Y peor aún: ¿quién lo creería? En lugar de eso, lo que cualquiera que investigara su vida descubriría casi de inmediato sería que su mujer había muerto, que su carrera estaba destrozada debido a una acusación por abusos sexuales, que sus finanzas eran un caos y que un accidente había destruido su casa. Una base fértil para una depresión suicida.

Su suicidio tendría sentido para cualquiera que lo examinara.

Incluidos todos sus colegas de Manhattan. En apariencia, que se hubiera quitado la vida seria un caso típico de manual. Nadie vería en ello nada raro.

Por un instante, sintió un arrebato de cólera contra sí mismo:

«Te has convertido en un blanco muy fácil». Cerró los puños y golpeó con fuerza el tablero de la mesa.

– ¿Quieres vivir? -dijo en voz alta tras inspirar hondo.

La habitación permaneció en silencio. Escuchó, como si esperara alguna respuesta fantasmagórica.

– ¿Qué hay en tu vida que haga que valga la pena vivirla? -pregunto.

De nuevo, la única respuesta fue el rumor distante de la noche veraniega.

– ¿Podrás vivir si eso le cuesta la vida a otra persona?

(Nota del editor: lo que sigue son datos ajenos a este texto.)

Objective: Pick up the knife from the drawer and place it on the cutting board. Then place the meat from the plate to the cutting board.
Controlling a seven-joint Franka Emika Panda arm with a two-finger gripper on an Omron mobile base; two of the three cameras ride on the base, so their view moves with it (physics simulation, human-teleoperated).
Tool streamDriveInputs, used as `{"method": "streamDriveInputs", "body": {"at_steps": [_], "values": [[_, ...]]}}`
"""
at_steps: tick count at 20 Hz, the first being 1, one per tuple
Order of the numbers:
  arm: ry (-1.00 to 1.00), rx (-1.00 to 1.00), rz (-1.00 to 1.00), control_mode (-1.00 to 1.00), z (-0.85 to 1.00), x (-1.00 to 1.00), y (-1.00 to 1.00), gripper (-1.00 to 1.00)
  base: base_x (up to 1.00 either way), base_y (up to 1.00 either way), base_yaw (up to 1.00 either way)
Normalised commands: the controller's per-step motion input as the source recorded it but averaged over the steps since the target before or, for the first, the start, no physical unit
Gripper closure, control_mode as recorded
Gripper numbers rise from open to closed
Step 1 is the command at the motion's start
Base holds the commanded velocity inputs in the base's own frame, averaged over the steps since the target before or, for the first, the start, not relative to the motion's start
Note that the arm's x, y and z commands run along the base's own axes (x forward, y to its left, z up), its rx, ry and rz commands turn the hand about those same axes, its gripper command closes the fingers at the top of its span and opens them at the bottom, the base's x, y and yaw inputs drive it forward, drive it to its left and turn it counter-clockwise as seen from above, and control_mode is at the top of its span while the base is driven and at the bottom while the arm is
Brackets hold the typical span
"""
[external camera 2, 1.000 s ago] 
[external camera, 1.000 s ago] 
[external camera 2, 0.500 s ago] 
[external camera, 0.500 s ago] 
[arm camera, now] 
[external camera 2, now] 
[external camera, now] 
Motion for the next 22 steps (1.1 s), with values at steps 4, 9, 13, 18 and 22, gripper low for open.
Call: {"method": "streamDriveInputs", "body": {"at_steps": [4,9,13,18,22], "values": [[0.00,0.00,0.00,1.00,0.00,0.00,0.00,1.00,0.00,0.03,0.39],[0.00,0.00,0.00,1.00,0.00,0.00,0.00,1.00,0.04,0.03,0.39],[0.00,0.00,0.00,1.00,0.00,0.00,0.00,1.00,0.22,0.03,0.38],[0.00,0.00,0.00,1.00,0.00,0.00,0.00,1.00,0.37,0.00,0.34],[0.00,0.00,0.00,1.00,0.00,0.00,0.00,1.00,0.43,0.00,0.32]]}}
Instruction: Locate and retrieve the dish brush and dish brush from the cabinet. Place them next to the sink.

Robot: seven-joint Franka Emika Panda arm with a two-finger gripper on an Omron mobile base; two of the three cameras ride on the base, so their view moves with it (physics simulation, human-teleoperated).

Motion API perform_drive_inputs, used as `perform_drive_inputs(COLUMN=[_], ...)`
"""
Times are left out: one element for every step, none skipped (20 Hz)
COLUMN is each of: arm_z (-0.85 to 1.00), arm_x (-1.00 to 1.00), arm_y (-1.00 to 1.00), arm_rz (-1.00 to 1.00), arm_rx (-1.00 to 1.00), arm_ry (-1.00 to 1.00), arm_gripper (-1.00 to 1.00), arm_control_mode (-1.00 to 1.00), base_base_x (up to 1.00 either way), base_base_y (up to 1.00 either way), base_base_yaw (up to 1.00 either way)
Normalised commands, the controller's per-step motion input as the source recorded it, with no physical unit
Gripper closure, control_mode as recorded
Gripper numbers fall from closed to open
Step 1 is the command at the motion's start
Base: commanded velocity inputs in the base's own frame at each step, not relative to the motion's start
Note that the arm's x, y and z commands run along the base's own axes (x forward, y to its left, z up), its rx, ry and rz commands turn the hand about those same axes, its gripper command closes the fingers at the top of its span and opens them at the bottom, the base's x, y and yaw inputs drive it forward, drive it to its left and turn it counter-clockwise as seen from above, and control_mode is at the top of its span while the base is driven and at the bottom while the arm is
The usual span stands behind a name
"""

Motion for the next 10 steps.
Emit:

Inspiró otra vez y se respondió sacudiendo la cabeza.

– ¿Tienes elección?

El silencio le respondió.

Ricky comprendió algo con una claridad meridiana: en veinticuatro horas, el doctor Frederick Starks tenía que morir.

20

Pasó el último día de su vida efectuando preparaciones febriles. En la tienda de suministros del puerto deportivo compró dos depósitos de veinte litros para combustible de motores fuera borda, del tipo pintado en rojo que va al fondo de un esquife, conectado con el motor. Eligió el par más barato, después de pedir ayuda a un adolescente que trabajaba en la tienda. El muchacho intentó convencerlo de que se llevara unos depósitos un poco más caros que iban provistos de indicador de combustible y de válvula de seguridad, pero Ricky los rechazó con fingido desdén. El chico le preguntó para qué necesitaba dos y Ricky le indicó que uno solo no le bastaba para lo que tenía en mente. Simuló cólera e insistencia, y fue todo lo prepotente y desagradable que pudo hasta el momento en que pagó en efectivo.

Entonces aparentó recordar algo y pidió con brusquedad al adolescente que le mostrara pistolas de bengalas. El muchacho le enseñó media docena y Ricky eligió también la más barata, aunque el dependiente le advirtió que era de muy poco alcance, y tal vez no más de quince metros de altura. Sugirió otros modelos, un poco más caros, de mayor potencia y que proporcionaban más seguridad. Pero Ricky siguió desdeñoso y comentó que sólo esperaba usar la bengala una vez. Luego pagó en efectivo, tras quejarse del precio total.

Ricky imaginó que el adolescente estaría encantado de verlo marchar.